- Active: January 1916–11 November 1918
- Country: Russian Empire (1916–1917) Russian Republic (1917–1918)
- Allegiance: Emperor of Russia (1916–1917) Provisional Council of the Russian Republic (1917–1918)
- Branch: Imperial Russian Army (1916–1917) Russian Army (1917–1918)
- Type: Expeditionary Force
- Role: Cold-weather warfare Combined arms Expeditionary warfare Trench warfare
- Engagements: World War I Western Front Second Battle of the Aisne; Second Battle of the Marne (Légion d’Honneur Russe); ; Macedonian front Battle of Monastir (1916); Battle of Monastir (1917); ;

Insignia
- Identification symbol: Corps Expéditionnaire Russe en France
- Identification symbol: Légion d’Honneur Russe

= Russian Expeditionary Force in France =

The Russian Expeditionary Force (REF; Экспедиционный корпус Русской армии во Франции и Греции; Corps Expéditionnaire Russe en France) was a World War I military force sent to France and Greece by the Russian Empire. In 1915, the French requested that Russian troops be sent to fight alongside their own army on the Western Front.

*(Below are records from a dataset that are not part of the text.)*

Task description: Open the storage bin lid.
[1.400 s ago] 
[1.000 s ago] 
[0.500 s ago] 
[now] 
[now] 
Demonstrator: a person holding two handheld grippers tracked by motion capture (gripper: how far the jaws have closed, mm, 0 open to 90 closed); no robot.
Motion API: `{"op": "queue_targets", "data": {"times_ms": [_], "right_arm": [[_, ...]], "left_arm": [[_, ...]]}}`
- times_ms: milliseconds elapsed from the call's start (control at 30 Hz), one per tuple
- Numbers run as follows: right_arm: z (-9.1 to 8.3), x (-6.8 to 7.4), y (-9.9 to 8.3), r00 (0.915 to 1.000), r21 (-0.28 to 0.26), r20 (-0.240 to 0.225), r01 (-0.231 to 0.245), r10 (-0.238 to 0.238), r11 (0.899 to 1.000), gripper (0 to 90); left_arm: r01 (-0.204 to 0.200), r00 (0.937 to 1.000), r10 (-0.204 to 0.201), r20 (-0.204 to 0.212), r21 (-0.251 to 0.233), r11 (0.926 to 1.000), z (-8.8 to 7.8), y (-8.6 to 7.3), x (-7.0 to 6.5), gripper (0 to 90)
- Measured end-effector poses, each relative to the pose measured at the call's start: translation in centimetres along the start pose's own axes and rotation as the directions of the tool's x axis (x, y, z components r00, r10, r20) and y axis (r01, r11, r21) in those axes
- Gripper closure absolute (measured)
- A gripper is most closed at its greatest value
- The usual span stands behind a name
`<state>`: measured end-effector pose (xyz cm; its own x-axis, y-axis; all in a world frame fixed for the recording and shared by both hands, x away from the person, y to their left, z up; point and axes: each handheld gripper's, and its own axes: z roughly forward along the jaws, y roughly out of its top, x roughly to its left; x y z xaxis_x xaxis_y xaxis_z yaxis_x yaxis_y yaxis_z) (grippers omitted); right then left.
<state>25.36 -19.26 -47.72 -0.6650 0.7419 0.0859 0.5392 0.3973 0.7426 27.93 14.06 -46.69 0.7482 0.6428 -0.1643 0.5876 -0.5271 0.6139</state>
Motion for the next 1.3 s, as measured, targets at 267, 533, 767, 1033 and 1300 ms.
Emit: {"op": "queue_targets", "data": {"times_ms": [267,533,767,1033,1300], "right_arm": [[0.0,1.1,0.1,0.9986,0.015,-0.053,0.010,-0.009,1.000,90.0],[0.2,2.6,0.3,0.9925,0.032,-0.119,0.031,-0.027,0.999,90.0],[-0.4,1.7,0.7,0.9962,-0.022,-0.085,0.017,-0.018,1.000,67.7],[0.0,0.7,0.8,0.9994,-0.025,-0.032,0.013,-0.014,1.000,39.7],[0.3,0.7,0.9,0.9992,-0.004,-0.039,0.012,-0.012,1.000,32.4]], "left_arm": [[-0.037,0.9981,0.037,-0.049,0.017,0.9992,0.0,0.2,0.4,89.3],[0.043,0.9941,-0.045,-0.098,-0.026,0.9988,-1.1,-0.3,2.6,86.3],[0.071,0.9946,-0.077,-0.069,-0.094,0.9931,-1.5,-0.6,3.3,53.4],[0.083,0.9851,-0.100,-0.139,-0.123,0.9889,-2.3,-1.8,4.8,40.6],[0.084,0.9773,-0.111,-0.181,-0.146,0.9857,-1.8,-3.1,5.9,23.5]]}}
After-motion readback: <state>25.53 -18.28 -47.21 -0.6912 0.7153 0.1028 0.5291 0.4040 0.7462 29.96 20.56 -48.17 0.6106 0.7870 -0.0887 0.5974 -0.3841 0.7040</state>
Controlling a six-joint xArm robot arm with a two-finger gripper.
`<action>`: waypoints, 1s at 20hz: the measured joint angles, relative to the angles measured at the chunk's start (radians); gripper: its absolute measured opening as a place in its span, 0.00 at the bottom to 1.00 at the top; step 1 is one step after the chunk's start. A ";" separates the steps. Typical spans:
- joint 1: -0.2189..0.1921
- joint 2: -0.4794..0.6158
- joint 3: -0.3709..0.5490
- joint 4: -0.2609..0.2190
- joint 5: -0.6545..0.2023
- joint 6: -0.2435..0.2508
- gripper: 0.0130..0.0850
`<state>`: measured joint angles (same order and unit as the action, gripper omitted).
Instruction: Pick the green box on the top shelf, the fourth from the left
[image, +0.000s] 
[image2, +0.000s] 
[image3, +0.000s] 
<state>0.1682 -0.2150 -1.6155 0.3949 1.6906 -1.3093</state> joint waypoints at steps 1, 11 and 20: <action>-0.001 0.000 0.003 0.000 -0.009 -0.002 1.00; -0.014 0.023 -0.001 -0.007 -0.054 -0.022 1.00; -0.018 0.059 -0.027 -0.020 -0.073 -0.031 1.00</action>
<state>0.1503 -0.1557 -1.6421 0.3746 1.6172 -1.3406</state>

Initially they asked for 300,000 men, an unrealistically high figure, probably based on assumptions about Russia's 'unlimited' reserves. General Mikhail Alekseyev, the Imperial Chief of Staff, was opposed to sending any Russian troops, although Nicholas II finally agreed to send a unit of brigade strength. The first Russian brigade finally landed at Marseille in April 1916.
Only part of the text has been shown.